Extract every line below that contains the word "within".

[Given records]:
===

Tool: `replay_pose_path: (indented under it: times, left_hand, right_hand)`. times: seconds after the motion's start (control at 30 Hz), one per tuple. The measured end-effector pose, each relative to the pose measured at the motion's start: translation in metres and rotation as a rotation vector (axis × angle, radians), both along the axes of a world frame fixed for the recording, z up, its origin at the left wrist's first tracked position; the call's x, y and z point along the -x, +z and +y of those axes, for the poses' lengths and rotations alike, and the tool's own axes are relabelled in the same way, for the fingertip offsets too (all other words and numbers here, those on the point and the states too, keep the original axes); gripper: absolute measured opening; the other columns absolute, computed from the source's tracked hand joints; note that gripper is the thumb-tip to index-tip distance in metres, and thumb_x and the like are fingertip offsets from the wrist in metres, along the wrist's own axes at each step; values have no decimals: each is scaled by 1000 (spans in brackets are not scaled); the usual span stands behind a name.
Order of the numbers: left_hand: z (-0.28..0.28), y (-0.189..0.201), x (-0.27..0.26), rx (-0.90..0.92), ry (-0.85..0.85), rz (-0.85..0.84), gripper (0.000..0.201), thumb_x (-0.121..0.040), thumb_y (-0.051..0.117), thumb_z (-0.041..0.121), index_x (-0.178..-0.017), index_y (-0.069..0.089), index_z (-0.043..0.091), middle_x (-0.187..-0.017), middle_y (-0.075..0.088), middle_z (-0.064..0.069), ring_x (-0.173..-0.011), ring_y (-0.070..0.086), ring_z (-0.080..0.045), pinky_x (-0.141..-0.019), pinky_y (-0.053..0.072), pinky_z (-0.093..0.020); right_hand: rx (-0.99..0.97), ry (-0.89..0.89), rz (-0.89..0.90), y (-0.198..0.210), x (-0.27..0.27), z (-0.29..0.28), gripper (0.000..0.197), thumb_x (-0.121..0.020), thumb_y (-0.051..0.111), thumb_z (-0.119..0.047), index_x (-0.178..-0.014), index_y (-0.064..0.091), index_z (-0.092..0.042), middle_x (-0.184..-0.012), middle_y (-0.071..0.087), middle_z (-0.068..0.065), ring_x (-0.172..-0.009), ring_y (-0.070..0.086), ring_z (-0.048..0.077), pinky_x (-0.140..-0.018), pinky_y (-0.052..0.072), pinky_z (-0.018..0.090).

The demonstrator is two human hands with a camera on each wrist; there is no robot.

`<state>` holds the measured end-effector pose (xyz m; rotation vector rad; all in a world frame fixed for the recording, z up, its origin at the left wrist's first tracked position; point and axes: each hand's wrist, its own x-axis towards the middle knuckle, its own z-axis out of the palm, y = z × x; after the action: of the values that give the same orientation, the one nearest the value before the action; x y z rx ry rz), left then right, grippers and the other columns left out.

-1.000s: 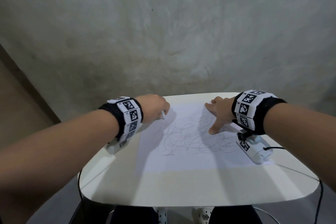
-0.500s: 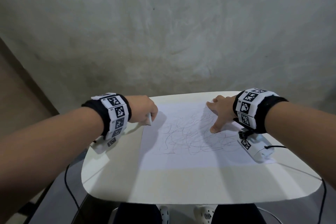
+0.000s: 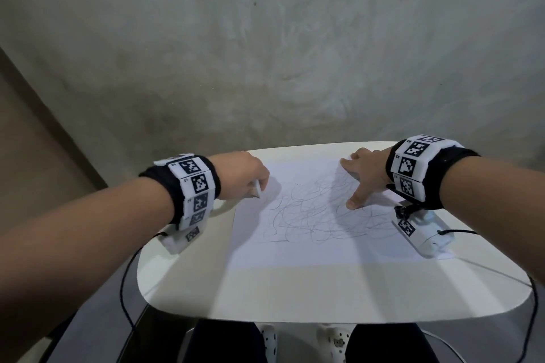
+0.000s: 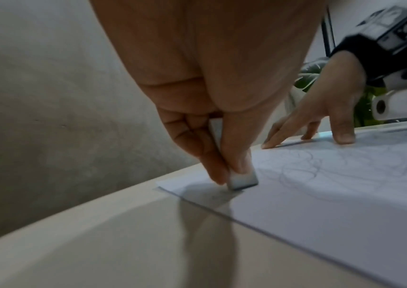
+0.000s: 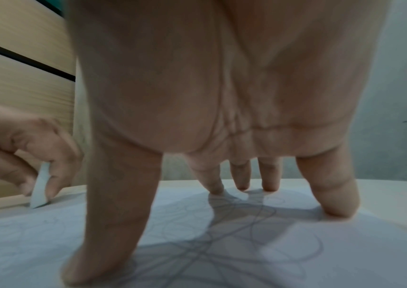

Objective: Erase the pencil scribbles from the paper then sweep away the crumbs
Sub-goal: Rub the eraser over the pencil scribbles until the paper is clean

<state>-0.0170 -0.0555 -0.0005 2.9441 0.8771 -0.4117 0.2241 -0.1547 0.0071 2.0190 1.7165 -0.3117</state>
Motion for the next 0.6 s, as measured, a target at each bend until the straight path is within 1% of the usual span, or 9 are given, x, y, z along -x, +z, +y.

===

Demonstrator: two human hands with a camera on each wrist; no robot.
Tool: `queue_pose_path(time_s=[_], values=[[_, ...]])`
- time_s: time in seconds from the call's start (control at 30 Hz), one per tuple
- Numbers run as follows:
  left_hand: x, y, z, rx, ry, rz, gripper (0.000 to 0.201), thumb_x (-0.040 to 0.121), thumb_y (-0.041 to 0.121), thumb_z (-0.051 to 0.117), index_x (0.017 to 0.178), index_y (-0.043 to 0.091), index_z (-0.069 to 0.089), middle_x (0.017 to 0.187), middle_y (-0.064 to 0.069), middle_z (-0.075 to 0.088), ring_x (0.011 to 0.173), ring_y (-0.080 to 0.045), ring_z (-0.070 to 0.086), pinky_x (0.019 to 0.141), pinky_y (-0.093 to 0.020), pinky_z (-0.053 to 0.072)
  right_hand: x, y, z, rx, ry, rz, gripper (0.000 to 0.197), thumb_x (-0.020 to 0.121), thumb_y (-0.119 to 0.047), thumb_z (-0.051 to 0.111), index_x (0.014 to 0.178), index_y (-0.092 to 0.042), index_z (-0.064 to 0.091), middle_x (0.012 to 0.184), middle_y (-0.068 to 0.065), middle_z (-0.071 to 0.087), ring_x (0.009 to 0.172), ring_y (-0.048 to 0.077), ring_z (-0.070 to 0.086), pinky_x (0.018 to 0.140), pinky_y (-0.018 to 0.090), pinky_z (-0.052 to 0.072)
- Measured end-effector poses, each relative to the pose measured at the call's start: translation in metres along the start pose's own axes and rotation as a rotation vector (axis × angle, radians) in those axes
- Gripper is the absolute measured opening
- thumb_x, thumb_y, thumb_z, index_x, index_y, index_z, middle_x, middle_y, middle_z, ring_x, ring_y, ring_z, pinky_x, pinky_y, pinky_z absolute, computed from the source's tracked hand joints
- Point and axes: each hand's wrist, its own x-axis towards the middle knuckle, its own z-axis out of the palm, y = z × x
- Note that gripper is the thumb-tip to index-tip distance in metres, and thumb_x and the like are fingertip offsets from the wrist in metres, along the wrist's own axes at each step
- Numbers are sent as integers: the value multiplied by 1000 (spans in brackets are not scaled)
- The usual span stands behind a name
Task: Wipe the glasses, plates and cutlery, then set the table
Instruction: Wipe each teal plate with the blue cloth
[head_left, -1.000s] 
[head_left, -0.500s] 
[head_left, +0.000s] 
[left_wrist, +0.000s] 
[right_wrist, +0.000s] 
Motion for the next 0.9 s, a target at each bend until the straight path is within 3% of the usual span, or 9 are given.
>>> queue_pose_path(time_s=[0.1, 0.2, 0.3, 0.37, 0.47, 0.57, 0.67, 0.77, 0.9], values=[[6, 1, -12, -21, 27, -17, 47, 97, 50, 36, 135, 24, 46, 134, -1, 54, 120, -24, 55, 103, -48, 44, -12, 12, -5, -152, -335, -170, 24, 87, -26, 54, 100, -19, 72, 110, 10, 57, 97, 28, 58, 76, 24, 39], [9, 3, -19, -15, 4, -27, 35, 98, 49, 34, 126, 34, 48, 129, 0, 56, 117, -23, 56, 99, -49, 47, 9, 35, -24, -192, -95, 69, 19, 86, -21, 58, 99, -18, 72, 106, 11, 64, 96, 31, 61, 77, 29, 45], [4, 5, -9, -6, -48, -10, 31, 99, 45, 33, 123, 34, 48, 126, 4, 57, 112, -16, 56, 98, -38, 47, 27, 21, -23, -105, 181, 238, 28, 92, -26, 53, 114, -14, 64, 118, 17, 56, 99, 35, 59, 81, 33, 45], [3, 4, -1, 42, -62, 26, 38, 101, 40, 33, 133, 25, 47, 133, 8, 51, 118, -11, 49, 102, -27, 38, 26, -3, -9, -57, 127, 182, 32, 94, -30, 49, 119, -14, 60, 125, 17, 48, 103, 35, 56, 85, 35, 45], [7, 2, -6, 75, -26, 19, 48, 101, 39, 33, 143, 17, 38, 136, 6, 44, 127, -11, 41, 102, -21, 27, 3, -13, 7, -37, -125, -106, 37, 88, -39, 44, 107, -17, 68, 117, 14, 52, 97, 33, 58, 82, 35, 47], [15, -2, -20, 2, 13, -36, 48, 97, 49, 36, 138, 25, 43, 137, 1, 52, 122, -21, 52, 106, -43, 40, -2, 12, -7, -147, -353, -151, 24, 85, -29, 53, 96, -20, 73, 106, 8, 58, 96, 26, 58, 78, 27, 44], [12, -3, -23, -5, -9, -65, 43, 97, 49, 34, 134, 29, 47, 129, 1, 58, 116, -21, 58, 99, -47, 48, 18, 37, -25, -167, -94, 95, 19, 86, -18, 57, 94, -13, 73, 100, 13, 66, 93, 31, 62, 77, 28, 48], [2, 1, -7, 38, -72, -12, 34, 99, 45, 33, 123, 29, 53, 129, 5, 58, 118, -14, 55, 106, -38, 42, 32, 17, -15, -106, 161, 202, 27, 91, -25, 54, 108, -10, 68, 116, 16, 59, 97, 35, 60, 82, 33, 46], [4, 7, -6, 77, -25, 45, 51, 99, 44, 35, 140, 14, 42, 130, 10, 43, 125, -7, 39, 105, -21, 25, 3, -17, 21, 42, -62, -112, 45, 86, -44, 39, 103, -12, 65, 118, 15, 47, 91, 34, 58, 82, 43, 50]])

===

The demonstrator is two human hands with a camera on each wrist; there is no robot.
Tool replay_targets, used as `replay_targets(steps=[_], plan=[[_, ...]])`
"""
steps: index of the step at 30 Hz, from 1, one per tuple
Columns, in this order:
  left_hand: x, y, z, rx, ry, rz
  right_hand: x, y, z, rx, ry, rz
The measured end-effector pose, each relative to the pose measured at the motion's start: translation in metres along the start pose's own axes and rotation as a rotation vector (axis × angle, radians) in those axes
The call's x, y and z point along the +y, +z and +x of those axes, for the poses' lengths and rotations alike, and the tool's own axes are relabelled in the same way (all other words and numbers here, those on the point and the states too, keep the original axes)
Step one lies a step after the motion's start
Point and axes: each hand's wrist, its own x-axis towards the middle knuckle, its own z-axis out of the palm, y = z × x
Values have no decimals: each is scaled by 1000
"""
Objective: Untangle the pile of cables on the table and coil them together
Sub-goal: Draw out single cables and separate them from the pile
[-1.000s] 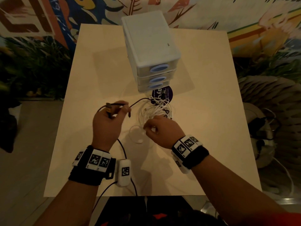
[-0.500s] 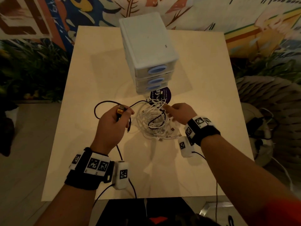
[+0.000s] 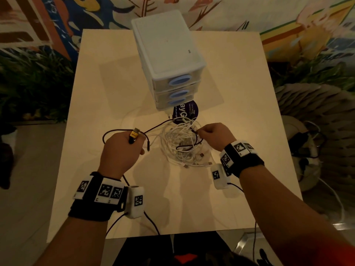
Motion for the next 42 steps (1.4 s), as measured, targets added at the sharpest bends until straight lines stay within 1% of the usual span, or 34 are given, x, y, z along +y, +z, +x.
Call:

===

[Solution]:
Motion for the next 0.6 s, as measured, a target at each bend until the straight path is within 1% of the usual span, or 9 are given, x, y, z along -x, +z, +y.
Motion for the next 0.9 s, a target at each bend until the straight path is within 3% of the usual span, or 9 are given.
Motion for the next 42 steps (1.4 s), as measured, targets added at the sharpest bends until straight lines stay within 1% of the usual span, or 34 are given, x, y, z along +y, +z, +x.

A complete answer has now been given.